■ Instructions for the task: What is needed is the whole of the data, set down exactly.

[Dataset excerpts]
*****
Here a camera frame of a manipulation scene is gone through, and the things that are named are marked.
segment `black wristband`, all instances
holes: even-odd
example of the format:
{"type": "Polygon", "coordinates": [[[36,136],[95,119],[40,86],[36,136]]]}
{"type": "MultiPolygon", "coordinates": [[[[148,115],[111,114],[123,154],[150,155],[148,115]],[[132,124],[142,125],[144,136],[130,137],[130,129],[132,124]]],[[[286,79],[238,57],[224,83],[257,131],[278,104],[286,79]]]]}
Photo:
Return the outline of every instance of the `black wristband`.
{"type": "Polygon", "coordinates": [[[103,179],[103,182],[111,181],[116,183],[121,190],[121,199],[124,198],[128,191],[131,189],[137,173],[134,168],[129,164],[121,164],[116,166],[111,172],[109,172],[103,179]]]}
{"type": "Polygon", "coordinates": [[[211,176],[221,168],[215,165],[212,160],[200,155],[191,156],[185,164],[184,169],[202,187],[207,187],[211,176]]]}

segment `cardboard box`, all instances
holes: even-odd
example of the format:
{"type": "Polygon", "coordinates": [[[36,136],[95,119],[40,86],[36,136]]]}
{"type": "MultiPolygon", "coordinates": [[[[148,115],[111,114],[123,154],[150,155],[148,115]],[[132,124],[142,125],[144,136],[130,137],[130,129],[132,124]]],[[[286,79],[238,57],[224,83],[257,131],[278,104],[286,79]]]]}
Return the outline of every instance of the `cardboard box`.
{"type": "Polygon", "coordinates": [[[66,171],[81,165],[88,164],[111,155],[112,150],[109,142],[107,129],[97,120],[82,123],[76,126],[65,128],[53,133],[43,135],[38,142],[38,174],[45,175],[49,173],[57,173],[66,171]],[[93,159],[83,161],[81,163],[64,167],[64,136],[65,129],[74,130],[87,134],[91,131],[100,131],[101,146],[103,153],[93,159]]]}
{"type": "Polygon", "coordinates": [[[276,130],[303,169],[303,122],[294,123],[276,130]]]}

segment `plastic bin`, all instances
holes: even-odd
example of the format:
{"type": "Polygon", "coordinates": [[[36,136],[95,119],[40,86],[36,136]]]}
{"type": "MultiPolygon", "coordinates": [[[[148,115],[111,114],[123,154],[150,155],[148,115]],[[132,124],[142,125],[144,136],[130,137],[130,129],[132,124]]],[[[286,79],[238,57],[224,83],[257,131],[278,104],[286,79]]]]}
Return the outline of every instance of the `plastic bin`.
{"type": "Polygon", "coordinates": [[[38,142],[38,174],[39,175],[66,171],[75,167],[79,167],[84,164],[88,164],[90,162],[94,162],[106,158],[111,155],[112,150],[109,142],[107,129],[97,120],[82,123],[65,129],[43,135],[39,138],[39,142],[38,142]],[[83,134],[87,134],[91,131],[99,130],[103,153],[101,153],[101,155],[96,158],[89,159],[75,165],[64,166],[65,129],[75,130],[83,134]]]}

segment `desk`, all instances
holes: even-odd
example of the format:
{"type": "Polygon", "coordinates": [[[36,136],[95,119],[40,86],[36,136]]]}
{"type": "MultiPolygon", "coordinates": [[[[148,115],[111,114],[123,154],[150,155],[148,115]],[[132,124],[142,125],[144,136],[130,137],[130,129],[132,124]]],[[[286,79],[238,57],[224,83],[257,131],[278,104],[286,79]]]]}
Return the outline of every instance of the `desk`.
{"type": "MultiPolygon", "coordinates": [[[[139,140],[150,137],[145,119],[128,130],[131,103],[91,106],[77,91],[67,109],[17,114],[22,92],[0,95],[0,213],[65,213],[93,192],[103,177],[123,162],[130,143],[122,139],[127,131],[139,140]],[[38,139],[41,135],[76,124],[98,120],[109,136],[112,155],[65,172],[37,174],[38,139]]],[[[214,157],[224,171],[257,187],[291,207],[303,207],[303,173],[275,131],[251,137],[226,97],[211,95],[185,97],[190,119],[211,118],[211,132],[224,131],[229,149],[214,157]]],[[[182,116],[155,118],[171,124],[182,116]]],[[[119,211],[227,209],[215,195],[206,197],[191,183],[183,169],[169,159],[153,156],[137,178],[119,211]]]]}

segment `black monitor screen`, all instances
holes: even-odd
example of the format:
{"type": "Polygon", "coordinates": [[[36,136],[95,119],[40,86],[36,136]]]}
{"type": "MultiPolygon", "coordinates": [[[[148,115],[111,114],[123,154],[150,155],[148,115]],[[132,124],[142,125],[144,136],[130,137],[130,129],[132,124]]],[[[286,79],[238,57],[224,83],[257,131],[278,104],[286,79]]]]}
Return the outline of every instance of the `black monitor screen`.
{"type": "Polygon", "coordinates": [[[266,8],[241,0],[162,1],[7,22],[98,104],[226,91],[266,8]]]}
*****
■ Answer for the task:
Here a camera frame of a manipulation scene is gone through, and the things that are named are marked.
segment `black wristband`, all instances
holes: even-odd
example of the format:
{"type": "Polygon", "coordinates": [[[36,136],[95,119],[40,86],[36,136]]]}
{"type": "MultiPolygon", "coordinates": [[[[148,115],[111,114],[123,154],[150,155],[148,115]],[[132,124],[142,125],[144,136],[130,137],[130,129],[132,124]]],[[[286,79],[238,57],[224,83],[257,131],[278,104],[286,79]]]]}
Photo:
Return the outline of every instance of the `black wristband`.
{"type": "Polygon", "coordinates": [[[103,179],[103,182],[111,181],[116,183],[121,190],[121,199],[124,198],[128,191],[131,189],[137,173],[134,168],[129,164],[121,164],[116,166],[111,172],[109,172],[103,179]]]}
{"type": "Polygon", "coordinates": [[[211,176],[221,168],[215,165],[212,160],[200,155],[191,156],[185,164],[184,169],[202,187],[207,187],[211,176]]]}

segment `cardboard box`, all instances
holes: even-odd
example of the format:
{"type": "Polygon", "coordinates": [[[36,136],[95,119],[40,86],[36,136]]]}
{"type": "MultiPolygon", "coordinates": [[[[148,115],[111,114],[123,154],[150,155],[148,115]],[[132,124],[142,125],[144,136],[130,137],[130,129],[132,124]]],[[[286,79],[238,57],[224,83],[257,131],[278,104],[286,79]]]]}
Return the outline of every instance of the `cardboard box`.
{"type": "Polygon", "coordinates": [[[66,171],[81,165],[88,164],[111,155],[112,150],[109,142],[107,129],[97,120],[82,123],[76,126],[65,128],[53,133],[43,135],[38,142],[38,174],[45,175],[49,173],[57,173],[66,171]],[[93,159],[83,161],[81,163],[64,167],[64,136],[65,129],[74,130],[87,134],[91,131],[100,131],[101,146],[103,153],[93,159]]]}
{"type": "Polygon", "coordinates": [[[276,130],[303,169],[303,122],[294,123],[276,130]]]}

segment `plastic bin`, all instances
holes: even-odd
example of the format:
{"type": "Polygon", "coordinates": [[[36,136],[95,119],[40,86],[36,136]]]}
{"type": "MultiPolygon", "coordinates": [[[[148,115],[111,114],[123,154],[150,155],[148,115]],[[132,124],[142,125],[144,136],[130,137],[130,129],[132,124]]],[[[286,79],[238,57],[224,83],[257,131],[278,104],[286,79]]]]}
Return the outline of every instance of the `plastic bin`.
{"type": "Polygon", "coordinates": [[[38,142],[38,174],[39,175],[66,171],[75,167],[79,167],[84,164],[88,164],[90,162],[94,162],[106,158],[111,155],[112,150],[109,142],[107,129],[97,120],[82,123],[65,129],[43,135],[39,138],[39,142],[38,142]],[[83,134],[87,134],[91,131],[99,130],[103,153],[101,153],[101,155],[96,158],[89,159],[75,165],[64,166],[65,129],[75,130],[83,134]]]}

segment `desk`, all instances
holes: even-odd
example of the format:
{"type": "Polygon", "coordinates": [[[36,136],[95,119],[40,86],[36,136]]]}
{"type": "MultiPolygon", "coordinates": [[[[148,115],[111,114],[123,154],[150,155],[148,115]],[[132,124],[142,125],[144,136],[130,137],[130,129],[132,124]]],[[[286,79],[238,57],[224,83],[257,131],[278,104],[286,79]]]]}
Return the outline of every instance of the `desk`.
{"type": "MultiPolygon", "coordinates": [[[[139,140],[150,137],[145,119],[128,130],[131,103],[91,106],[77,91],[67,109],[17,114],[22,92],[0,95],[0,213],[65,213],[93,192],[103,177],[123,162],[130,143],[122,139],[127,131],[139,140]],[[38,139],[41,135],[76,124],[98,120],[109,136],[112,155],[65,172],[37,174],[38,139]]],[[[214,157],[224,171],[257,187],[291,207],[303,207],[303,173],[275,131],[251,137],[226,97],[211,95],[185,97],[190,119],[211,118],[211,132],[224,131],[229,149],[214,157]]],[[[182,116],[155,118],[171,124],[182,116]]],[[[119,211],[227,209],[215,195],[206,197],[191,183],[183,169],[169,159],[153,156],[137,178],[119,211]]]]}

segment `black monitor screen`, all instances
holes: even-odd
example of the format:
{"type": "Polygon", "coordinates": [[[36,136],[95,119],[40,86],[36,136]]]}
{"type": "MultiPolygon", "coordinates": [[[[148,115],[111,114],[123,154],[150,155],[148,115]],[[132,124],[142,125],[144,136],[130,137],[130,129],[132,124]]],[[[286,79],[238,57],[224,83],[257,131],[278,104],[286,79]]]]}
Return the outline of every instance of the `black monitor screen`.
{"type": "Polygon", "coordinates": [[[266,8],[241,0],[162,1],[7,22],[98,104],[226,91],[266,8]]]}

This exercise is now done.